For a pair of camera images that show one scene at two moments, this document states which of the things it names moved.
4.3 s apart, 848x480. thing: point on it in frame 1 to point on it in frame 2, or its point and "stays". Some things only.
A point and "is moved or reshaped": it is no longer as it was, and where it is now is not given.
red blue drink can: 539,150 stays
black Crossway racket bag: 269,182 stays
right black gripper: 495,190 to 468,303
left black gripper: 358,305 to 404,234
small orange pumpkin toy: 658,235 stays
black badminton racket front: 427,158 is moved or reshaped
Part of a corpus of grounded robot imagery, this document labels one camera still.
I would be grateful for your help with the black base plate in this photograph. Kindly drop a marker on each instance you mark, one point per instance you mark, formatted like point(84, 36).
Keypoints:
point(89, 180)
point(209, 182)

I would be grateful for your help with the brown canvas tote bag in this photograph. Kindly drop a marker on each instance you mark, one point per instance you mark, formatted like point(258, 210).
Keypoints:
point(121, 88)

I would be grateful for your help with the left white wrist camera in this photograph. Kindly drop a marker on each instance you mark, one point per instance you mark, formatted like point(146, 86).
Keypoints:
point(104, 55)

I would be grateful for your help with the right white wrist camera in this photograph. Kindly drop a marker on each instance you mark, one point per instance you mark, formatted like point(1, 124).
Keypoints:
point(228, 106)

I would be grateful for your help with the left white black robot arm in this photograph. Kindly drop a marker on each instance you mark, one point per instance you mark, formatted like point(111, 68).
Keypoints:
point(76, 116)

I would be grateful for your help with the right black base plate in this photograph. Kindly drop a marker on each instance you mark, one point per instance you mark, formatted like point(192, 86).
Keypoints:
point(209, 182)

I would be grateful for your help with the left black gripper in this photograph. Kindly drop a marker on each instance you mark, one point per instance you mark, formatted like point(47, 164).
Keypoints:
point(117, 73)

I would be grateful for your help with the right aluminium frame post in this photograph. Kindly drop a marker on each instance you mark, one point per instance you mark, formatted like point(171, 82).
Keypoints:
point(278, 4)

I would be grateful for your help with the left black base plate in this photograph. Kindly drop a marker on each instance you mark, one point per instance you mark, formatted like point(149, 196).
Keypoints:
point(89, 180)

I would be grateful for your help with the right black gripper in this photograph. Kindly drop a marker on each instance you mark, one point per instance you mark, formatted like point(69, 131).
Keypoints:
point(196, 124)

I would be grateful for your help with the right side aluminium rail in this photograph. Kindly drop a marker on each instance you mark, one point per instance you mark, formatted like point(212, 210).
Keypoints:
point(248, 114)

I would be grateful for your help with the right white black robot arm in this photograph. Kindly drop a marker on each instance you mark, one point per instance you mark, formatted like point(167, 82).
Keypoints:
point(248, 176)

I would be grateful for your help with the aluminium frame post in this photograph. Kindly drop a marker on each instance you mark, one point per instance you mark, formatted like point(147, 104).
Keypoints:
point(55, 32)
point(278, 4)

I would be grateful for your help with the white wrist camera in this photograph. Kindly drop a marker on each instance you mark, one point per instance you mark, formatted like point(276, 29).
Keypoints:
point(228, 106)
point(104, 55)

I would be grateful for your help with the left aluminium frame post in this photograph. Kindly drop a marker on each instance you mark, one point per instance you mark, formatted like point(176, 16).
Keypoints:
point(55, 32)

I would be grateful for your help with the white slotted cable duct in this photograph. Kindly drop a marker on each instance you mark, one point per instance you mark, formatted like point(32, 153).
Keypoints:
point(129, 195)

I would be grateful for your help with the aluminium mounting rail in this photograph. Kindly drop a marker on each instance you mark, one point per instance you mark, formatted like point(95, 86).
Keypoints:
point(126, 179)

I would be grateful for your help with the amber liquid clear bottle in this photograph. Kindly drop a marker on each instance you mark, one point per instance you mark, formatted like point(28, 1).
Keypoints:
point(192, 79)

§ **Required work**: Before answering, count every line of the data that holds the word "frame"; the reply is that number only.

§ **Result of the exercise**: 4